─── Provided data

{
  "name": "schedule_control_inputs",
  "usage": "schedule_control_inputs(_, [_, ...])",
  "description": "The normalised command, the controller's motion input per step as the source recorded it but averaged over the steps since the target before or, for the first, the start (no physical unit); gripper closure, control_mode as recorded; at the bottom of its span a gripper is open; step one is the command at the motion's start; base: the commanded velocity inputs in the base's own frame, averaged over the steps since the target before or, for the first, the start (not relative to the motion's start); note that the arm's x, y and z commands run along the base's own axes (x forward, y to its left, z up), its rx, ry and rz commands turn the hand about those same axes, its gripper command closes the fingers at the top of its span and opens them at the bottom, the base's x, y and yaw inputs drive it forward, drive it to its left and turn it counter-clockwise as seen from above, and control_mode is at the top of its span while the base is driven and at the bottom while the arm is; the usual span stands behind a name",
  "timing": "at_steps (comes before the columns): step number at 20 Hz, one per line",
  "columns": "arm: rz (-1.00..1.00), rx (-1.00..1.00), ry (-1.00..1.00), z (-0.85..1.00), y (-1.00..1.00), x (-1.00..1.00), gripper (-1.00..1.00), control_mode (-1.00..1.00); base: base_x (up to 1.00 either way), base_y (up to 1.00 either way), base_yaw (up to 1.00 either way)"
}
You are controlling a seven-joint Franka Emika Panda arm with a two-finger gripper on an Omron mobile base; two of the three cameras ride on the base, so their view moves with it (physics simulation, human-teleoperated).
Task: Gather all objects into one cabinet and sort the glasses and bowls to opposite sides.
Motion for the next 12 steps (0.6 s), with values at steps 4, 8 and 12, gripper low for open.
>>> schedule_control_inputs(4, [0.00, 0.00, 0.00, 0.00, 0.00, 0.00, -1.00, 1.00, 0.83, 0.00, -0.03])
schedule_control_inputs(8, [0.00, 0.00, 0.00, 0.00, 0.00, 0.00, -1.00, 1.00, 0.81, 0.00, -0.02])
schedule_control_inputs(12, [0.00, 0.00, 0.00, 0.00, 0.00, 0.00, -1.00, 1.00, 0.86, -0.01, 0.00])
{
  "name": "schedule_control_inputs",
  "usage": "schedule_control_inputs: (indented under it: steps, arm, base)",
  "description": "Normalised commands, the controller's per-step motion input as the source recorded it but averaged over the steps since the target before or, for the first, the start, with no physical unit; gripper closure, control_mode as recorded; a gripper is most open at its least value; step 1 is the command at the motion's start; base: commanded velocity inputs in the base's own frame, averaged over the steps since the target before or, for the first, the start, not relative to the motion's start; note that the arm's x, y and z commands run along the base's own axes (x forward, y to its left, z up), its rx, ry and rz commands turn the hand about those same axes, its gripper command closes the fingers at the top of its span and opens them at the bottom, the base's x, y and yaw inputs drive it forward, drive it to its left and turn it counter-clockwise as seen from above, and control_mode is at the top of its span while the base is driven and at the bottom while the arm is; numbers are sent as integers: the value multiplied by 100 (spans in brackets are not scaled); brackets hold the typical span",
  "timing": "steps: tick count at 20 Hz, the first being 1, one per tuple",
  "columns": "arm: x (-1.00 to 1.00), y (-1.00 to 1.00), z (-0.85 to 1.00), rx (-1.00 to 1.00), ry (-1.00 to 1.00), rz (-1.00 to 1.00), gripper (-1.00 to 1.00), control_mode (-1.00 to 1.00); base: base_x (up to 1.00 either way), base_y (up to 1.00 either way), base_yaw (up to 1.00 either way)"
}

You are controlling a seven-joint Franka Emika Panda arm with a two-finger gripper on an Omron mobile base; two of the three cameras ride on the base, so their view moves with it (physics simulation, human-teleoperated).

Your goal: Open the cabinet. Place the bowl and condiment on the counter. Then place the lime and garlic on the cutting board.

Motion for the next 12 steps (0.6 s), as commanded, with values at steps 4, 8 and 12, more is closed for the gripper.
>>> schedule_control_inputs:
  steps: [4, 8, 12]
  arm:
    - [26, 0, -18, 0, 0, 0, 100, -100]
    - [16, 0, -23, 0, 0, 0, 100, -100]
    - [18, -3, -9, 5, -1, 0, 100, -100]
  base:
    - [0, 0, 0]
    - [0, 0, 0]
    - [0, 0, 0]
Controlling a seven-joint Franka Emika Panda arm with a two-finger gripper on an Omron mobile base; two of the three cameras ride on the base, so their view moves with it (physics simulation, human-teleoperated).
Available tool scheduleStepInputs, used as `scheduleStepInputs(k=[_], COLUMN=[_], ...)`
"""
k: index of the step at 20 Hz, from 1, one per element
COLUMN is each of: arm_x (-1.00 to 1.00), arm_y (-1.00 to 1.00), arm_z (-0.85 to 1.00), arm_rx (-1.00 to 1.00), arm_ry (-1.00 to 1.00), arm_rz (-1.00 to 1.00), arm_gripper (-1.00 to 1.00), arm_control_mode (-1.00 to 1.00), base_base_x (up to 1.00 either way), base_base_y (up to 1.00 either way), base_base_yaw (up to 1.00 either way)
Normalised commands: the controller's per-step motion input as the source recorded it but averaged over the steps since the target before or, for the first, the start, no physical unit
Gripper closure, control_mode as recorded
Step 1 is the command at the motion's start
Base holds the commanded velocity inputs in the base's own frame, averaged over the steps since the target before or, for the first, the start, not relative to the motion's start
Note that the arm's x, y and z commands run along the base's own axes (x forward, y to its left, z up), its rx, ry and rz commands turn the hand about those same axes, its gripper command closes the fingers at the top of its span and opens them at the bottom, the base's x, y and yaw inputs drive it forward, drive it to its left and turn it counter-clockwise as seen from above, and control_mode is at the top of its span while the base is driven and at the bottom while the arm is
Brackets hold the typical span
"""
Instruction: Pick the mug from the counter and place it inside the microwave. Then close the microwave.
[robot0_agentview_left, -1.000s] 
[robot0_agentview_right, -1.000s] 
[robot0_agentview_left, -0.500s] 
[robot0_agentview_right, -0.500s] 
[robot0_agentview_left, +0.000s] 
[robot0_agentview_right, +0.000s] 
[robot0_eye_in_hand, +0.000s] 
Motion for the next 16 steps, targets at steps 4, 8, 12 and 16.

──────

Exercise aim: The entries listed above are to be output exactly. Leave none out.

Solved exercise:
{
  "name": "schedule_control_inputs",
  "usage": "schedule_control_inputs(_, [_, ...])",
  "description": "The normalised command, the controller's motion input per step as the source recorded it but averaged over the steps since the target before or, for the first, the start (no physical unit); gripper closure, control_mode as recorded; at the bottom of its span a gripper is open; step one is the command at the motion's start; base: the commanded velocity inputs in the base's own frame, averaged over the steps since the target before or, for the first, the start (not relative to the motion's start); note that the arm's x, y and z commands run along the base's own axes (x forward, y to its left, z up), its rx, ry and rz commands turn the hand about those same axes, its gripper command closes the fingers at the top of its span and opens them at the bottom, the base's x, y and yaw inputs drive it forward, drive it to its left and turn it counter-clockwise as seen from above, and control_mode is at the top of its span while the base is driven and at the bottom while the arm is; the usual span stands behind a name",
  "timing": "at_steps (comes before the columns): step number at 20 Hz, one per line",
  "columns": "arm: rz (-1.00..1.00), rx (-1.00..1.00), ry (-1.00..1.00), z (-0.85..1.00), y (-1.00..1.00), x (-1.00..1.00), gripper (-1.00..1.00), control_mode (-1.00..1.00); base: base_x (up to 1.00 either way), base_y (up to 1.00 either way), base_yaw (up to 1.00 either way)"
}
You are controlling a seven-joint Franka Emika Panda arm with a two-finger gripper on an Omron mobile base; two of the three cameras ride on the base, so their view moves with it (physics simulation, human-teleoperated).
Task: Gather all objects into one cabinet and sort the glasses and bowls to opposite sides.
Motion for the next 12 steps (0.6 s), with values at steps 4, 8 and 12, gripper low for open.
>>> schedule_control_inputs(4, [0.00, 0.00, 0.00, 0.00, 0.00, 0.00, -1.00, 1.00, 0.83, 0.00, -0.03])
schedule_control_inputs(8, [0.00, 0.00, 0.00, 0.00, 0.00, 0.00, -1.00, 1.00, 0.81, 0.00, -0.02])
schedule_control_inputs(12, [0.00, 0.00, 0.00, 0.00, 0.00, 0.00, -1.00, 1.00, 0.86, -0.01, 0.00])
{
  "name": "schedule_control_inputs",
  "usage": "schedule_control_inputs: (indented under it: steps, arm, base)",
  "description": "Normalised commands, the controller's per-step motion input as the source recorded it but averaged over the steps since the target before or, for the first, the start, with no physical unit; gripper closure, control_mode as recorded; a gripper is most open at its least value; step 1 is the command at the motion's start; base: commanded velocity inputs in the base's own frame, averaged over the steps since the target before or, for the first, the start, not relative to the motion's start; note that the arm's x, y and z commands run along the base's own axes (x forward, y to its left, z up), its rx, ry and rz commands turn the hand about those same axes, its gripper command closes the fingers at the top of its span and opens them at the bottom, the base's x, y and yaw inputs drive it forward, drive it to its left and turn it counter-clockwise as seen from above, and control_mode is at the top of its span while the base is driven and at the bottom while the arm is; numbers are sent as integers: the value multiplied by 100 (spans in brackets are not scaled); brackets hold the typical span",
  "timing": "steps: tick count at 20 Hz, the first being 1, one per tuple",
  "columns": "arm: x (-1.00 to 1.00), y (-1.00 to 1.00), z (-0.85 to 1.00), rx (-1.00 to 1.00), ry (-1.00 to 1.00), rz (-1.00 to 1.00), gripper (-1.00 to 1.00), control_mode (-1.00 to 1.00); base: base_x (up to 1.00 either way), base_y (up to 1.00 either way), base_yaw (up to 1.00 either way)"
}

You are controlling a seven-joint Franka Emika Panda arm with a two-finger gripper on an Omron mobile base; two of the three cameras ride on the base, so their view moves with it (physics simulation, human-teleoperated).

Your goal: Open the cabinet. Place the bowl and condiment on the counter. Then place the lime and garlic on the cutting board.

Motion for the next 12 steps (0.6 s), as commanded, with values at steps 4, 8 and 12, more is closed for the gripper.
>>> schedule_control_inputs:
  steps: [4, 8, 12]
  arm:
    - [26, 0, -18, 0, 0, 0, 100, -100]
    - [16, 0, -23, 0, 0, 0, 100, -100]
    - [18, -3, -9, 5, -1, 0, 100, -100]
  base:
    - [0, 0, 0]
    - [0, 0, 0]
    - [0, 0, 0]
Controlling a seven-joint Franka Emika Panda arm with a two-finger gripper on an Omron mobile base; two of the three cameras ride on the base, so their view moves with it (physics simulation, human-teleoperated).
Available tool scheduleStepInputs, used as `scheduleStepInputs(k=[_], COLUMN=[_], ...)`
"""
k: index of the step at 20 Hz, from 1, one per element
COLUMN is each of: arm_x (-1.00 to 1.00), arm_y (-1.00 to 1.00), arm_z (-0.85 to 1.00), arm_rx (-1.00 to 1.00), arm_ry (-1.00 to 1.00), arm_rz (-1.00 to 1.00), arm_gripper (-1.00 to 1.00), arm_control_mode (-1.00 to 1.00), base_base_x (up to 1.00 either way), base_base_y (up to 1.00 either way), base_base_yaw (up to 1.00 either way)
Normalised commands: the controller's per-step motion input as the source recorded it but averaged over the steps since the target before or, for the first, the start, no physical unit
Gripper closure, control_mode as recorded
Step 1 is the command at the motion's start
Base holds the commanded velocity inputs in the base's own frame, averaged over the steps since the target before or, for the first, the start, not relative to the motion's start
Note that the arm's x, y and z commands run along the base's own axes (x forward, y to its left, z up), its rx, ry and rz commands turn the hand about those same axes, its gripper command closes the fingers at the top of its span and opens them at the bottom, the base's x, y and yaw inputs drive it forward, drive it to its left and turn it counter-clockwise as seen from above, and control_mode is at the top of its span while the base is driven and at the bottom while the arm is
Brackets hold the typical span
"""
Instruction: Pick the mug from the counter and place it inside the microwave. Then close the microwave.
[robot0_agentview_left, -1.000s] 
[robot0_agentview_right, -1.000s] 
[robot0_agentview_left, -0.500s] 
[robot0_agentview_right, -0.500s] 
[robot0_agentview_left, +0.000s] 
[robot0_agentview_right, +0.000s] 
[robot0_eye_in_hand, +0.000s] 
Motion for the next 16 steps, targets at steps 4, 8, 12 and 16.

The output contains nothing further.